Madhuchanda DeyMoneycontrol Research
The stock price of Yes Bank tanked by over 7 percent in the past two trading sessions after the bank in its FY17 Annual Report declared a divergence of Rs 4,180 crore in gross NPA, Rs 3,320 crore in net NPA, Rs 860 crore in NPA provision and Rs 560 crore in profit between its reported and RBI Annual Financial Inspection numbers.
According to the management, of the total divergence of Rs 4,180 crore, Rs 1,040 crore is outstanding as NPA and the rest are either repaid, exited or have demonstrated improvement in behaviour. Of the outstanding NPA of Rs 1,040 crore, one large account amounts to Rs 910 crore which the bank expects to recover soon on back of M&A action.
That the picture with asset quality wasn’t as pristine as the reported financials first came to light when the bank reported its annual result on April 19, 2017. From Moneycontrol Research, we had forewarned investors not to conclude the numbers as a one-off and exercise more caution.
We had written “the first victim of RBI’s new regulations was Yes Bank. Its pristine asset quality amid the turmoil in Indian corporate lending space was always suspect. However, having managed to come clean so far, the stock has had a stellar run with significant re-rating in valuation.
The stark revelation from the earnings was classification of one account of Rs 911.5 crore as non-performing in accordance with the divergence observed by RBI. Interestingly, this divergence will now have to be highlighted for earlier years, thereby raising the possibility of more skeletons in the closet.
Now, the moot question that investors would like an answer to is what to do with the stock?
For the flamboyant Yes Bank, investors got to exercise more caution. The profitability numbers are exciting, the bank has recently raised capital (Rs 4906 crore by way of Qualified Institutional Placement) and looks set to deploy the same in earnings assets, likely to improve its share of low-cost deposits further (from the current 36 percent) and improve margins on the back of recent liquidity infusion and moving more assets to retail (minuscule share of 9.5 percent now).

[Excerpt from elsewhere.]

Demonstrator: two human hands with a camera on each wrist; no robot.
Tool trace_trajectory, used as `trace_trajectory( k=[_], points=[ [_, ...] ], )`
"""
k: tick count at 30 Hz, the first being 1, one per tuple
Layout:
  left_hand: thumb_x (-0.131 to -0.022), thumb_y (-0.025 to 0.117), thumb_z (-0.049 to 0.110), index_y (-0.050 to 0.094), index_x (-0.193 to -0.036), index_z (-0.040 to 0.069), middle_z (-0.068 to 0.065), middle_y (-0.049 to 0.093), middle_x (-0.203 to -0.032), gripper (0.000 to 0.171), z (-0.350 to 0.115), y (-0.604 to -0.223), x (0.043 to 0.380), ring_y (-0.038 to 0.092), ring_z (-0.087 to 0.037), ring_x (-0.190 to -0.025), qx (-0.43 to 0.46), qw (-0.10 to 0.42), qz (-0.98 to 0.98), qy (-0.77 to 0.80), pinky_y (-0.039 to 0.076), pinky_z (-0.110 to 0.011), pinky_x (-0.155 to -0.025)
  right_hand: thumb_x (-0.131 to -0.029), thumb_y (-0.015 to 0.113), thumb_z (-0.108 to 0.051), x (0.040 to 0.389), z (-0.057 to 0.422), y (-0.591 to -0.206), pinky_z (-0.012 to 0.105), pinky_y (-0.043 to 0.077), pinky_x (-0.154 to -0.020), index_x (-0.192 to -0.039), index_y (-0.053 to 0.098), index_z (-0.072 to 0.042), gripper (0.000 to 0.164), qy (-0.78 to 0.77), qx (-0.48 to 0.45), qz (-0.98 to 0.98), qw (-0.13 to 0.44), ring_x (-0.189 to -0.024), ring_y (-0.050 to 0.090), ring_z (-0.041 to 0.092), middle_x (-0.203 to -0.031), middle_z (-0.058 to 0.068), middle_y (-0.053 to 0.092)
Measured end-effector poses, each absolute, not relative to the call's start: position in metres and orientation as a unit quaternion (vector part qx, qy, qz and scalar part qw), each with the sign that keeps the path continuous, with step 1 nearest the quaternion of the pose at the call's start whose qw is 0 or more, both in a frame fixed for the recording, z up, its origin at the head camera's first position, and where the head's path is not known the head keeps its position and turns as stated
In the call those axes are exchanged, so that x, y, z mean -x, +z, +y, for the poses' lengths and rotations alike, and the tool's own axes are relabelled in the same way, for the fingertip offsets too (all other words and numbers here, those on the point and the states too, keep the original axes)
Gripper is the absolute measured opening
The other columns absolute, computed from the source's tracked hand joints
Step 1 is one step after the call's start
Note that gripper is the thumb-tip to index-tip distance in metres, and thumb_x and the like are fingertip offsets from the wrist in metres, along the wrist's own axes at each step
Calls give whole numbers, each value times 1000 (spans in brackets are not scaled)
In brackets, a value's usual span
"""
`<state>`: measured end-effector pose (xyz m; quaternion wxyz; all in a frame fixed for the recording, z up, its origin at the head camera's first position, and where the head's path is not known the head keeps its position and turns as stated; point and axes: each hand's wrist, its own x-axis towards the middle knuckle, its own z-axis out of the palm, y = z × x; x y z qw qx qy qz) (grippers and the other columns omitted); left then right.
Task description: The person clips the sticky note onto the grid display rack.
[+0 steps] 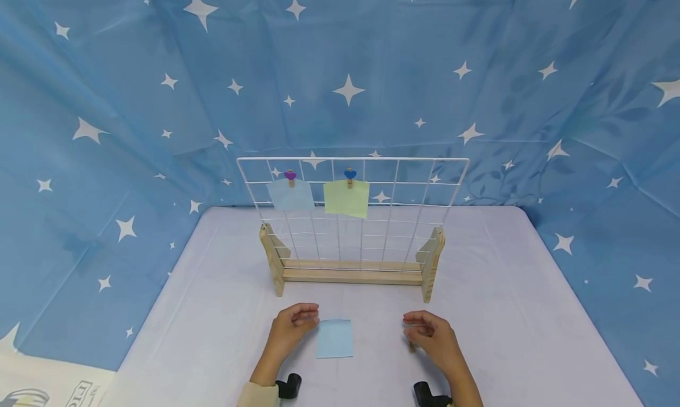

However, despite being a predominantly corporate lender, asset quality so far had been remarkably resilient. But the slippage in the latest quarter on account of divergence from RBI's evaluation opens many more questions on whether this is truly a one-off or there could be several such divergences that will now have to be mandatorily disclosed.
While we acknowledge that savvy private sector entities like Yes stands to gain market share on account of the weak position of public sector banks, the stock of Yes Bank can be looked at on a meaningful correction. Or else, investors got to wait out for a quarter to be reassured that there is no more skeletons in the closet.
What should investors now do after the revelation?
Ever since the bank announced its quarterly numbers the stock has fallen by 7.6 percent against a 3.3 percent gains in the Nifty – underperformance of close to 10.9 percent. The pre-earnings valuation of the bank that was 3.1X FY18 adjusted book that now stands at 2.8X FY18 adjusted book. A correction of close to 5 percent from hereon will clearly bring the stock to a zone of meaningful value and any correction above 10 percent will make valuation extremely attractive as the multiple would have factored most of the disclosure related concerns.
The stock had a one-way run in the last financial year. Investors can capitalise on the disclosure related gyrations in stock prices in FY18 to gradually accumulate the highly competitive private entity for the medium to long term.